Open appjitsu opened 8 years ago
so far i have this in content.js:
chrome.runtime.onMessage.addListener(
function(request, sender, sendResponse) {
if( request.message === "clicked_browser_action" ) {
var firstHref = $("a[href^='http']").eq(0).attr("href");
console.log(firstHref);
console.log("window: ", window);
var jobList = $('a.main-headline').scrape({
url: 'href',
title: 'text'
});
// var jobList = window.artoo.scrape('a.main-headline', {
// url: 'href',
// title: 'text'
// });
console.log("jobList: ", jobList);
}
}
);
and this in background.js
chrome.browserAction.onClicked.addListener(function() {
// Send a message to the active tab
chrome.tabs.query({active: true, currentWindow: true}, function(tabs) {
var activeTab = tabs[0];
chrome.tabs.sendMessage(activeTab.id, {"message": "clicked_browser_action"});
});
});
in the manifest i added jquery:
"content_scripts": [{
"matches": ["http://*/*", "https://*/*"],
"js": ["chrome/jquery-2.2.0.min.js", "chrome/content.js"],
"run_at": "document_end"
}],
jquery works fine inside content.js, but I am unsure how to use artoo from there.

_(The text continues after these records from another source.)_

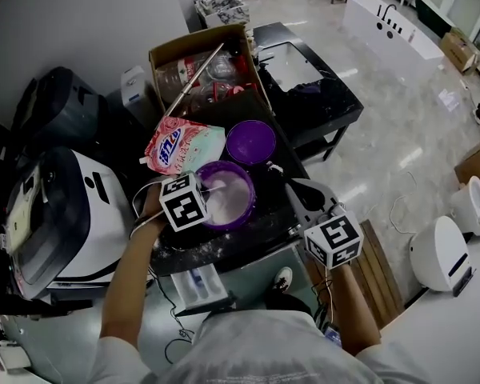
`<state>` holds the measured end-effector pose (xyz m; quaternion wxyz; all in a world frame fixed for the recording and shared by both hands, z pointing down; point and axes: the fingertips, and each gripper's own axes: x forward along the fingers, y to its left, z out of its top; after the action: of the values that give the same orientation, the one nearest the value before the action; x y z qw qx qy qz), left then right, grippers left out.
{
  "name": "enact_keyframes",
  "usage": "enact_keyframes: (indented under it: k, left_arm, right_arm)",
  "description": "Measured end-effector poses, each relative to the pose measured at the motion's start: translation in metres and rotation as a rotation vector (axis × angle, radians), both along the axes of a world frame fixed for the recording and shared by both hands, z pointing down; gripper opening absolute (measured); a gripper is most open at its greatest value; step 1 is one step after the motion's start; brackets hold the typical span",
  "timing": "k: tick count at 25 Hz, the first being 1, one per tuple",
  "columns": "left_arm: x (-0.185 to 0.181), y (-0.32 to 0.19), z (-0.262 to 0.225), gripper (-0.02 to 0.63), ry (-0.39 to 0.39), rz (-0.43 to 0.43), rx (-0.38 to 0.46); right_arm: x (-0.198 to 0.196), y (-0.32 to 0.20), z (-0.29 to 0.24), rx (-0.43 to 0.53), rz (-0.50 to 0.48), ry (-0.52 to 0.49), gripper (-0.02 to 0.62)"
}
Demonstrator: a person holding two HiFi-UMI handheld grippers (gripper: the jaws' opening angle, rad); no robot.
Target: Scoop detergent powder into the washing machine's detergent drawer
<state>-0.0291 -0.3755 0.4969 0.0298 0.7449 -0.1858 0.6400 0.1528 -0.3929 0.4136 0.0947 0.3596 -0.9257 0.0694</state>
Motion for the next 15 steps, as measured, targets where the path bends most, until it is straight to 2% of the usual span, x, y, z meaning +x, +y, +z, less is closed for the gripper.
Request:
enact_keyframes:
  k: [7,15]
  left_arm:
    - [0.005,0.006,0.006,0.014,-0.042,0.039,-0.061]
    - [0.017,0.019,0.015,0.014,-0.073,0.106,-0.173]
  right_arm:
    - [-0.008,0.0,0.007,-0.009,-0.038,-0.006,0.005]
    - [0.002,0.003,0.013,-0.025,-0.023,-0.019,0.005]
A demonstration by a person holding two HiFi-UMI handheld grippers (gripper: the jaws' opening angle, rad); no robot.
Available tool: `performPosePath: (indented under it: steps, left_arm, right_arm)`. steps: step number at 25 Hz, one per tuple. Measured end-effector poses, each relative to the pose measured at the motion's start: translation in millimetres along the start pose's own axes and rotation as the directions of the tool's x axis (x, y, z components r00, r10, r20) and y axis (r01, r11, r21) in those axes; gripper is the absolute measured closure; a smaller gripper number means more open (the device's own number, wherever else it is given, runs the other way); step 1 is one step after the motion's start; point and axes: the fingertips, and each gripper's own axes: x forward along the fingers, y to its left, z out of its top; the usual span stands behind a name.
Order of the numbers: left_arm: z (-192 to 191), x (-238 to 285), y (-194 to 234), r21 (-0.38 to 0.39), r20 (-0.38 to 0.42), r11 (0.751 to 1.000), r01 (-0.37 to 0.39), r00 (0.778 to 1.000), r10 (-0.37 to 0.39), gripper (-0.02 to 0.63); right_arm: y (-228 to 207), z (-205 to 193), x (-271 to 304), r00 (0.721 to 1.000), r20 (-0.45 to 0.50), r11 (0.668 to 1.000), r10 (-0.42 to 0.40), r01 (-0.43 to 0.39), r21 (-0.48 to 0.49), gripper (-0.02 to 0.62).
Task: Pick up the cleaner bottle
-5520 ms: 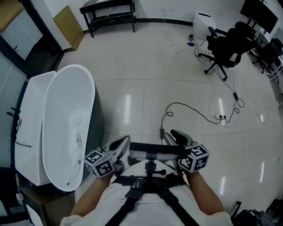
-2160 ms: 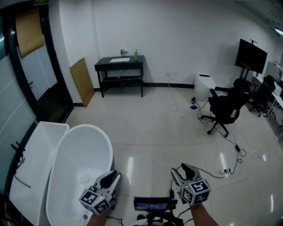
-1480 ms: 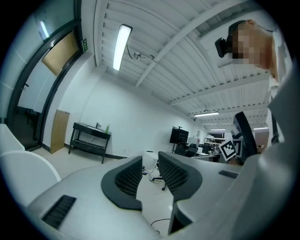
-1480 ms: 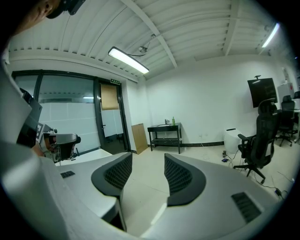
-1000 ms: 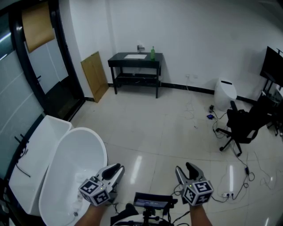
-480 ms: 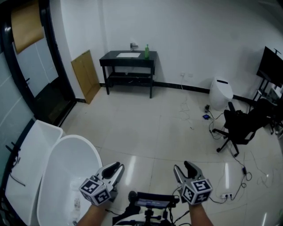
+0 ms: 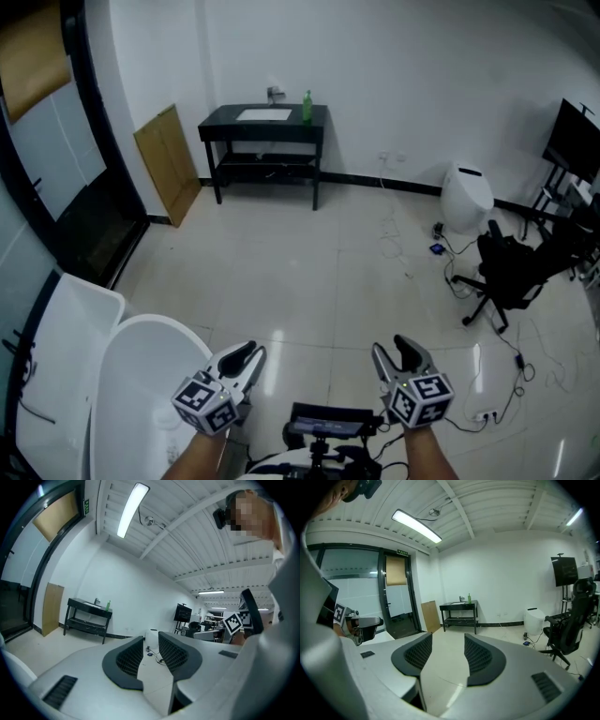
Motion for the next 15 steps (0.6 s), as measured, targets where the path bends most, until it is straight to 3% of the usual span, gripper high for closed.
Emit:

var jobList = $('a.main-headline').scrape({
gives:
Error in event handler for runtime.onMessage: TypeError: $(...).scrape is not a function
I got it to work!
So I added "build/artoo.chrome.js" to the list of scripts:
"content_scripts": [{
"matches": ["http://*/*", "https://*/*"],
"js": ["chrome/jquery-2.2.0.min.js", "build/artoo.chrome.js",
"chrome/content.js"
],
"run_at": "document_end"
}],
, then i commented out the injection stuff in background.js. Works perfectly!
If you have any feedback on my approach, please let me know. Thanks!
This seems to be a good approach @appjitsu. Don't hesitate to come back if you have issues with the lib when running your content script.
I am attempting to scrape https://www.linkedin.com/vsearch/j?orig=JSHP&keywords=PHP+Developer&distance=50&locationType=I&countryCode=us&trk=two_box_geo_fill.
I want to grab the job title, company, etc. from the detail pages.
I can get the array of links on the page. Then when I ask the spider to go scrape each of the links, I never get anything back for the elements that I am asking for. I used the goodreads example as my baseline. Any help would be appreciated.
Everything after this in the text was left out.